También en el Reino Unido las cárceles están trasladando sus lavabos
para que no apunten a La Meca y en un colegio británico se prohibió
el cuento de "Los tres cerditos" para no ofender a los musulmanes,
que no pueden comer cerdo, motivo por el cual Australia excluyó la
carne de este animal de los menús de sus hospitales. Por no hablar
del despido del director del France Soir que publicó las caricaturas
de Mahoma, de la autocensura de una ópera en Alemania o del
asesinato de Theo Van Gogh.
En España la escuela suprime villancicos, retira crucifijos y
permite a las niñas musulmanas ir a clase tapadas por un velo,
mientras el Gobierno financia libros de texto islámicos, lo que no
hace con ninguna otra religión, y muchos Ayuntamientos censuran las
fiestas de moros y cristianos, ahora fiestas de cristianos. Y aquí
Arabia Saudí construye colegios y mezquitas y sólo a una
organización de estudiantes liberales fanáticos se le ocurre
plantear que hay una ley en España que exige reciprocidad. Porque si
no hay reciprocidad, lo que hay es colonización.

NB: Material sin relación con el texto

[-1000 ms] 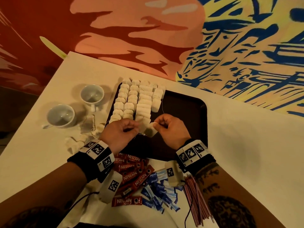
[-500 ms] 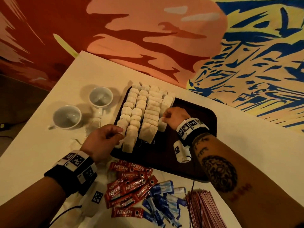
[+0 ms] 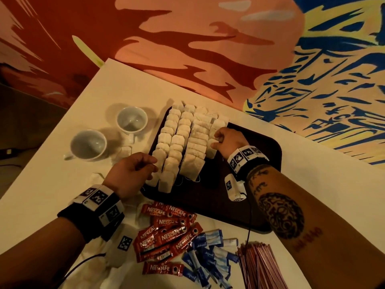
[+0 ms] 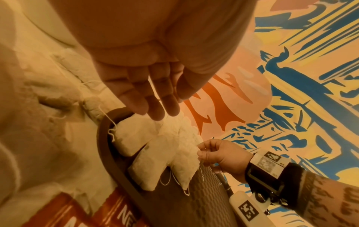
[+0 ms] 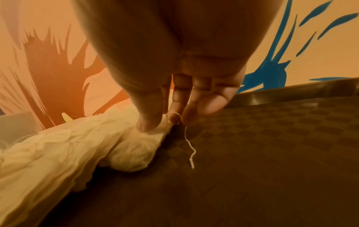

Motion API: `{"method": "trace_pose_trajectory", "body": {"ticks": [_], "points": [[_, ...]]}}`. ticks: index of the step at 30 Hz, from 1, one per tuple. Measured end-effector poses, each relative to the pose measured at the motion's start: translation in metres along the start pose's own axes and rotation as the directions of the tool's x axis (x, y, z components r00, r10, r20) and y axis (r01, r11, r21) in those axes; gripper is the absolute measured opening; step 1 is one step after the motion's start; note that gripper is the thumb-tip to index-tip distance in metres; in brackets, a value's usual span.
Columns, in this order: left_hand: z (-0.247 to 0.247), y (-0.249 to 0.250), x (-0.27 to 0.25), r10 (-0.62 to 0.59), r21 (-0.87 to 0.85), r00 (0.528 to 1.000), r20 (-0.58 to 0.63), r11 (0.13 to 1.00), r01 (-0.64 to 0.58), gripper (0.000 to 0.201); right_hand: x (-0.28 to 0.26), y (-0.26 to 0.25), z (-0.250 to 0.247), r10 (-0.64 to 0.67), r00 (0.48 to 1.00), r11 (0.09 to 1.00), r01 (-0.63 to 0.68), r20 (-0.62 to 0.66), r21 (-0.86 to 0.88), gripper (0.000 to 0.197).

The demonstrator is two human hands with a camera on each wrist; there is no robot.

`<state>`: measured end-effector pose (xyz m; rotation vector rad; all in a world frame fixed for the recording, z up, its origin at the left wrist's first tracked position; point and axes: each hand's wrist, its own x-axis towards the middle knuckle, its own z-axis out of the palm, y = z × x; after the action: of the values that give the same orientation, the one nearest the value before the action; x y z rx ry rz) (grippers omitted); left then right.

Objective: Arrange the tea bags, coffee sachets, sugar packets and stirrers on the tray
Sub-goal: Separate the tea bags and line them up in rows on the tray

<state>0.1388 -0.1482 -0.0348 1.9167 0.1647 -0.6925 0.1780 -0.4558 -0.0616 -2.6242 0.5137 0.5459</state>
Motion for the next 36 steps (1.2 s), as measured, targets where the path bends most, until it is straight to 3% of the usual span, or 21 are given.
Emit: {"method": "trace_pose_trajectory", "body": {"ticks": [3,6,9,13,17,19,22,26,28,30,34,36], "points": [[-0.005,-0.002,-0.004,0.023,-0.021,0.999,-0.024,1.000,-0.024,0.013,-0.015,0.000,-0.001,0.002,0.998,1.000,0.000,-0.062,0.024,0.042],[-0.021,-0.011,-0.012,0.019,-0.017,0.998,-0.064,1.000,-0.020,0.013,-0.047,-0.006,0.005,-0.016,0.993,0.997,0.025,-0.120,0.075,0.032],[-0.042,-0.029,-0.022,-0.011,0.042,0.992,-0.122,0.999,0.016,0.013,-0.094,-0.012,0.026,-0.056,0.998,0.993,0.060,-0.041,0.099,0.023],[-0.063,-0.049,-0.044,0.016,0.372,0.986,-0.168,0.927,0.048,0.009,-0.143,-0.007,0.071,-0.070,0.992,0.994,0.061,0.103,0.088,0.024],[-0.083,-0.066,-0.062,0.116,0.387,0.941,-0.319,0.922,0.017,0.020,-0.164,0.006,0.103,-0.095,0.992,0.990,0.086,0.080,0.115,0.037],[-0.092,-0.080,-0.070,0.020,0.409,0.947,-0.322,0.905,0.120,0.035,-0.168,0.010,0.107,-0.116,0.992,0.988,0.109,0.057,0.113,0.037],[-0.092,-0.097,-0.090,-0.143,0.522,0.954,-0.263,0.811,0.265,0.071,-0.167,0.012,0.109,-0.149,0.987,0.986,0.144,0.061,0.088,0.037],[-0.074,-0.120,-0.118,-0.286,0.635,0.943,-0.171,0.699,0.328,0.132,-0.165,0.012,0.108,-0.148,0.987,0.987,0.142,0.065,0.078,0.036],[-0.064,-0.136,-0.131,-0.305,0.692,0.941,-0.145,0.648,0.317,0.144,-0.165,0.012,0.108,-0.146,0.988,0.987,0.142,0.054,0.080,0.036],[-0.052,-0.151,-0.139,-0.279,0.706,0.949,-0.144,0.644,0.296,0.137,-0.165,0.010,0.107,-0.145,0.988,0.987,0.140,0.055,0.082,0.036],[-0.042,-0.159,-0.134,-0.205,0.645,0.953,-0.223,0.702,0.302,0.089,-0.166,0.009,0.105,-0.142,0.988,0.987,0.137,0.065,0.079,0.034],[-0.044,-0.160,-0.125,-0.114,0.689,0.970,-0.216,0.686,0.234,0.072,-0.166,0.009,0.106,-0.144,0.988,0.987,0.139,0.063,0.080,0.033]]}}
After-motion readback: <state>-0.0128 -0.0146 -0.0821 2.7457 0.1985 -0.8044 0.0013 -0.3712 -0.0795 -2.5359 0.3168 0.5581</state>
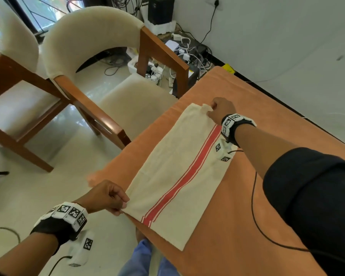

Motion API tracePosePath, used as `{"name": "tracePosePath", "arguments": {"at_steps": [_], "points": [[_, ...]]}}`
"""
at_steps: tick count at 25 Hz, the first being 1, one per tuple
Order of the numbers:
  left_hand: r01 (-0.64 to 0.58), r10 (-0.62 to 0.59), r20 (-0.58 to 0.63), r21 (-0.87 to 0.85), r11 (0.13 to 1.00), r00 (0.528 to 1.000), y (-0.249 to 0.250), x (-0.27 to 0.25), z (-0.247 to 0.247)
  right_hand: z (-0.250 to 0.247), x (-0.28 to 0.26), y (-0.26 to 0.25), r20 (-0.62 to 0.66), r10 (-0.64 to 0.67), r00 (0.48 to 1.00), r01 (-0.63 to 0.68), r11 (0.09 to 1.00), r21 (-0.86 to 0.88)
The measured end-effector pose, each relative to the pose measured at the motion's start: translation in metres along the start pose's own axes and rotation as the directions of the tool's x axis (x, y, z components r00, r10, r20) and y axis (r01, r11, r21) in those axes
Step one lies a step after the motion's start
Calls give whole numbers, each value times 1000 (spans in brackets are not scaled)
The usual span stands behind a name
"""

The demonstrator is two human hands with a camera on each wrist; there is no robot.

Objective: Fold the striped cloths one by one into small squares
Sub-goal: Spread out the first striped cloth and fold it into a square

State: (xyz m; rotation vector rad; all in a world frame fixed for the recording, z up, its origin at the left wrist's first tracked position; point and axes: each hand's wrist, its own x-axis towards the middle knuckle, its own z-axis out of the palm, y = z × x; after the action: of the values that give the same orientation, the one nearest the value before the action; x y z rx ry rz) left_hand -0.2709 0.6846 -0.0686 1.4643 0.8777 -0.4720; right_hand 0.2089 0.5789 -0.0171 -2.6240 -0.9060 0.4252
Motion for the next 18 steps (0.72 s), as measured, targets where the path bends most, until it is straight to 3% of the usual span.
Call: {"name": "tracePosePath", "arguments": {"at_steps": [11, 18], "points": [[103, -106, 47, 57, 993, 993, -5, 2, -26, 40, 50, -26, -7, 60, 998, -60, 994, -88], [104, -107, 54, 54, 993, 993, -9, 4, -18, 55, 59, -24, 7, 74, 997, -74, 997, -35]]}}
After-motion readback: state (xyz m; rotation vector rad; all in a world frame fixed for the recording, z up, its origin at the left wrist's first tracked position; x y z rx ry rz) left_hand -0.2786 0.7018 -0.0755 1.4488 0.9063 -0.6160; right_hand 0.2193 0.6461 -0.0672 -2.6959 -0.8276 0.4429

Y a pesar de todo, nunca había habido tantos conflictos con los
musulmanes en Europa como ahora. Estamos viendo como la idea de
respetar al Islam nos lleva directamente a asumir sus normas y
prohibiciones. Quitar el cuento de los tres cerditos en una escuela
no es hacerla más abierta, sino más cerrada. Permitir el velo no es
hacerla más aséptica en lo religioso, sino sencillamente más
islámica. Permitir que una niña no haga gimnasia por ser musulmana
no es secularización de la escuela pública. Es justificar, amparar y
aplicar la discriminación de la mujer. Es islamizar el sistema
educativo.
Nuestra identidad cultural judeocristiana es la más abierta y la más
secular del mundo. Pero del mismo modo que el Islam exige el velo,
nuestra cultura exige el respeto a las normas de la mayoría y a los
derechos de los individuos, aunque ello implique piscinas mixtas,
niñas destapadas o cuentos de cerditos. Renunciar a esa identidad
cultural no es hacer más fácil la integración, sino negarla, creando
un vacío que identidades como el islamismo o los nacionalismos
étnicos pueden llenar.
Una escuela que permite el burka, que no da gimnasia a las niñas,
que permite rezar a La Meca cinco veces al día, que no tiene
símbolos de la cultura nacional como un árbol de Navidad o una
bandera de España, aquella en que se estudia la lengua y cultura
árabes y la religión islámica, es decir, una escuela perfectamente
multicultural se parece mucho a una escuela perfectamente islámica.
Álvaro Vermoet Hidalgo es consejero del Consejo Escolar del Estado
por la Unión Democrática de Estudiantes.